По логике, рейхсмаршал должен был бы возмутиться, взорваться и выставить его из виллы. Но, конечно же, не решился. Очевидно, прав был Шелленберг, когда сказал, что «фюрер все больше отдаляет от себя Геринга, и окончательный разрыв между ними неминуем. Дал бы Бог, чтобы обошлось при этом без арестов и ненужного кровопролития».[68]
Картина действительно получалась странная. Вместо того чтобы яростно отбивать натиск первого диверсанта рейха, Геринг, в глазах многих его подчиненных генералов все еще казавшийся таким всесильным, теперь лишь удрученно пристыдил его:
— Я слишком уважаю вас, Скорцени, за то, что вы сделали для фюрера, рейха и дуче, чтобы высказывать вам свое недоумение. Хотя вы вполне заслуживаете негодования.
— Прошу прощения, рейхсмаршал, однако я прилетел сюда из Вебельсберга не для того, чтобы выяснять наши отношения, а тем более — обсуждать ваши загородные наряды, разговор о которых вы же сами и завели. Разве не так? — ничуть не смутившись его обидами, продолжил разговор Скорцени.
Но в то же время слова «Прошу прощения» вроде бы прозвучали, а значит, какое-то подобие вежливости и чинопочитания все же было соблюдено.
— Тогда какого черта?.. — начал было Геринг, однако Скорцени как можно вежливее прервал его:
— Не забывайте, партайгеноссе Геринг, что я прибыл по вашему личному приглашению. Так что где, с вашего позволения, партайгеноссе Геринг, мы могли бы присесть, чтобы обсудить несколько принципиальных вопросов?
Пораженный его натиском, главком люфтваффе удивленно оглянулся на стоявшего чуть позади и справа от него адъютанта, как бы спрашивая у него: «Ты-то хоть что-нибудь понимаешь во всем том, что здесь сейчас происходит?» — однако, не получив от майора никакого вещего знака, с трудом открыл перед штурмбаннфюрером тяжелую дубовую дверь.
— О важных делах рейха я привык беседовать в своем домашнем кабинете.
29
Октябрь 1943 года. Германия.
Замок Викингбург на побережье Северного моря.
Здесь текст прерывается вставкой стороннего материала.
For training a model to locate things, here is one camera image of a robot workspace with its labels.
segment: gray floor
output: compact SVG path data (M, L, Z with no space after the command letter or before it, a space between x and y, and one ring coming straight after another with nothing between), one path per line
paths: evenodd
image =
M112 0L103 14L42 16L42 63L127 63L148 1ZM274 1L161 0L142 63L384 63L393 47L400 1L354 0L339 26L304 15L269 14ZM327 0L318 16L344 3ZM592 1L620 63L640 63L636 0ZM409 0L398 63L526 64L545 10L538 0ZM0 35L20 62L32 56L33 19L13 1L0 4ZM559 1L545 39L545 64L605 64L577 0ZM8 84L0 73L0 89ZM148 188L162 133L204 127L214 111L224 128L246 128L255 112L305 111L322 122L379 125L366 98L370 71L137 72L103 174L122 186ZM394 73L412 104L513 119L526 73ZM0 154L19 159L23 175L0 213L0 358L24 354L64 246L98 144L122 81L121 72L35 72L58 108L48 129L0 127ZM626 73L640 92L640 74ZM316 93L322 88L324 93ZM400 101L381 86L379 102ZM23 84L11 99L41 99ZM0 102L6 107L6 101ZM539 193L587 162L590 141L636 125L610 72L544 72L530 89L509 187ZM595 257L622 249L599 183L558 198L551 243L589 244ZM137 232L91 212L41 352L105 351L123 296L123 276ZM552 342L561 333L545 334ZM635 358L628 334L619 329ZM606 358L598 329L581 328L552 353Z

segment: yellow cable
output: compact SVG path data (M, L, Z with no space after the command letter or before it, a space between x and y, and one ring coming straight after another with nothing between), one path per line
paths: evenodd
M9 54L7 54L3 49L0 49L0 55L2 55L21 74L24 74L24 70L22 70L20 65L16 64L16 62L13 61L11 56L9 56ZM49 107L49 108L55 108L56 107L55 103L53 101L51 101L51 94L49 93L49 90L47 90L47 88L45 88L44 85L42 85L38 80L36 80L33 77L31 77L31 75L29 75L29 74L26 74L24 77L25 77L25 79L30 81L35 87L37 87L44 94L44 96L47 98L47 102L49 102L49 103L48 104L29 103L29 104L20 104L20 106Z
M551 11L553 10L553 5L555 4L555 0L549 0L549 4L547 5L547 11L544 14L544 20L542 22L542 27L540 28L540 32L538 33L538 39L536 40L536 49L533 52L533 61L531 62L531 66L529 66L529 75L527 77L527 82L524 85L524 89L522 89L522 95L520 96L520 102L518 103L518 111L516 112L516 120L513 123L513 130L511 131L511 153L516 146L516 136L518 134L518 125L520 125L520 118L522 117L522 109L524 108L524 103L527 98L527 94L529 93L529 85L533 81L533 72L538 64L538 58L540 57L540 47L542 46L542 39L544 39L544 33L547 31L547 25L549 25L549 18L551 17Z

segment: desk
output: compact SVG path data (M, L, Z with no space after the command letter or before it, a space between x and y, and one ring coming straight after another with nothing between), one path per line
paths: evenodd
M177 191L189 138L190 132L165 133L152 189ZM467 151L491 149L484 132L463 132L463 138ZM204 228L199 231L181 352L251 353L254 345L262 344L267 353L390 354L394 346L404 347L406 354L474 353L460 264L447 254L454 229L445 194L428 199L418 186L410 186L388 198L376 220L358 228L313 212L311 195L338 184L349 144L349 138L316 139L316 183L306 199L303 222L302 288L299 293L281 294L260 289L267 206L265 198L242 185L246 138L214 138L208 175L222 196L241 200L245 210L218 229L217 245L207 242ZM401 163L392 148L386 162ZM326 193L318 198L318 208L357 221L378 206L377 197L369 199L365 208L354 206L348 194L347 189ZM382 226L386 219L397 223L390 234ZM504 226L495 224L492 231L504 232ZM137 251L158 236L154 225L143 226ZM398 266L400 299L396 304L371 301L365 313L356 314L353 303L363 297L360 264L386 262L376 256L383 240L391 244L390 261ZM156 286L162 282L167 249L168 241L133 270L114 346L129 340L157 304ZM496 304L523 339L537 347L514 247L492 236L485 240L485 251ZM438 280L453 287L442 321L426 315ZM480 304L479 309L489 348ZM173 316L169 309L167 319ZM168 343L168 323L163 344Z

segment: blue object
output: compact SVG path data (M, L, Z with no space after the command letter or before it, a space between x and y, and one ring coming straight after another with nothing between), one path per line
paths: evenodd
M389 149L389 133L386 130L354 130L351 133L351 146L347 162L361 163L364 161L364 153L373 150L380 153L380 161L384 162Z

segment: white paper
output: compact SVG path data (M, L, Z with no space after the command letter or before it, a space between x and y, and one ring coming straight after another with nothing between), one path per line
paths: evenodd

Как только гросс-адмирал спустился в свой кабинет, ожил телефон и в трубке послышался прерывистый командно-рявкающий голос личного адъютанта фюрера обергруппенфюрера Шауба.[69]
— Фюрера интересует, вернулся ли из похода в Антарктиду «Фюрер-конвой»? — как обычно, в своей манере, не прибегая ни к каким вступлениям и объяснениям, произнес он.
— Десять субмарин. Два отряда. Без потерь. Только что, — отчеканил Дениц.
— А сколько всего должно прибыть? — удивленно поинтересовался личный адъютант фюрера.
— Еще столько же.
— Так и доложить? — неуверенно уточнил Шауб, побаиваясь, как бы Дениц не предался одной из своих портово-кабачных шуточек.
— Если, конечно, им удастся пройти сквозь заградительные отряды противника без потерь.
— Что, действительно двадцать субмарин? — не скрыл своего удивления Шауб. — Это же целая эскадра!
— Еще десять подлодок остаются у берегов Новой Швабии, посменно осуществляя охрану ее морских границ и рейдируя на подступах к ним, — решил окончательно поразить его главком Кригсмарине.